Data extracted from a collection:

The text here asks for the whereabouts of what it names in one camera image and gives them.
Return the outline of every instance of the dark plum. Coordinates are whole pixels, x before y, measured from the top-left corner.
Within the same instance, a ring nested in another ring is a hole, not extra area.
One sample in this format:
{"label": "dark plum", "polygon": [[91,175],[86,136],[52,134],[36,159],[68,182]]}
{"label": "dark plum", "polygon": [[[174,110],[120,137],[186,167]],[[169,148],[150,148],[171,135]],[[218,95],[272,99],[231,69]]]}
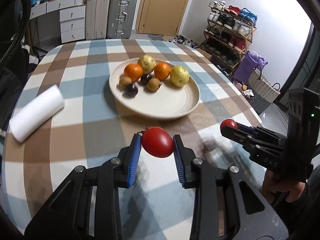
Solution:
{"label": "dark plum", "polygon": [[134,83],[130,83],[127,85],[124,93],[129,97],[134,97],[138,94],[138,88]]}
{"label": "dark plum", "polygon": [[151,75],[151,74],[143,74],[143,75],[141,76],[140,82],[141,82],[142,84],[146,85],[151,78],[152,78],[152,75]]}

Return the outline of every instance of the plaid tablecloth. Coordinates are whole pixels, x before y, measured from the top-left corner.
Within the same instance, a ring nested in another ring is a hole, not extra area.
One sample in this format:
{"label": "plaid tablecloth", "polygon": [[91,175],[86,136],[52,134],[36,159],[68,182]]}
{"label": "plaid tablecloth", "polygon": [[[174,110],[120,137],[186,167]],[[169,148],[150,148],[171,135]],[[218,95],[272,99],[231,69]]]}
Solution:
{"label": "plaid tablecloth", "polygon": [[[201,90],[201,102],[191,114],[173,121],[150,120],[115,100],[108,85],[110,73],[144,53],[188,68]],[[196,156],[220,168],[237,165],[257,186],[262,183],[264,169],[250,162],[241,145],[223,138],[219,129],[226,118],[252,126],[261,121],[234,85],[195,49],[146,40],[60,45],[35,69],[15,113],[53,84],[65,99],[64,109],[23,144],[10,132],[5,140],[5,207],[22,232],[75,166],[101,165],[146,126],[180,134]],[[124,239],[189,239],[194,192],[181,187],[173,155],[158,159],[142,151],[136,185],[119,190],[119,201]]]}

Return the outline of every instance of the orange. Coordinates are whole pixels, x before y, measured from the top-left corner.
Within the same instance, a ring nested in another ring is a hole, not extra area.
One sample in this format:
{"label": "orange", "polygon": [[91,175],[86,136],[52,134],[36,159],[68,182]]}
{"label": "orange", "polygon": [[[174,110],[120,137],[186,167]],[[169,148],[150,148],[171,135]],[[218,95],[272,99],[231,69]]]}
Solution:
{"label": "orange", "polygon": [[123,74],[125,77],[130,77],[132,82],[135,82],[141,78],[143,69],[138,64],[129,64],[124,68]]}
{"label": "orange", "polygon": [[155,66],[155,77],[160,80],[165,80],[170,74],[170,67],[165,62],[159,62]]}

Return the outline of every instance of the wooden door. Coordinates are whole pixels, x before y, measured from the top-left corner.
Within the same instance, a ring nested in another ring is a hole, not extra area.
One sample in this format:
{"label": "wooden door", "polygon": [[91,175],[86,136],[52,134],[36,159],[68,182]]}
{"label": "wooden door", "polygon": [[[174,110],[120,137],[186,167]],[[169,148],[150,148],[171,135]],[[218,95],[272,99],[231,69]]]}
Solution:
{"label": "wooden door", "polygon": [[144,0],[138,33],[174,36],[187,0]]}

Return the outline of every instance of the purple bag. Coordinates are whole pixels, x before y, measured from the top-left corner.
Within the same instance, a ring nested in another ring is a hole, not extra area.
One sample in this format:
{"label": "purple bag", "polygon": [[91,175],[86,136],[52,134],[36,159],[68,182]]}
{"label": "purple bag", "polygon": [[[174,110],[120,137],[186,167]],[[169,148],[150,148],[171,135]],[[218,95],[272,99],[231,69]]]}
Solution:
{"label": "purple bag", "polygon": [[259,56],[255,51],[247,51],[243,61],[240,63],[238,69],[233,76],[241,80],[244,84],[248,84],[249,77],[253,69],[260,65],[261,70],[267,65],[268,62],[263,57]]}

→ Problem to solve
Look through the records for the string "before". Copy every line that has it.

→ Reply to the exercise
Return the outline of every instance of the dark plum. Coordinates are whole pixels, x before y, measured from the top-left corner.
Return the outline of every instance of the plaid tablecloth. Coordinates are whole pixels, x before y, measured from the top-left corner.
Return the outline of every instance of the orange. Coordinates are whole pixels, x before y, measured from the top-left corner.
Return the outline of every instance of the wooden door. Coordinates are whole pixels, x before y, measured from the top-left corner.
Return the outline of every instance of the purple bag. Coordinates are whole pixels, x before y, measured from the top-left corner.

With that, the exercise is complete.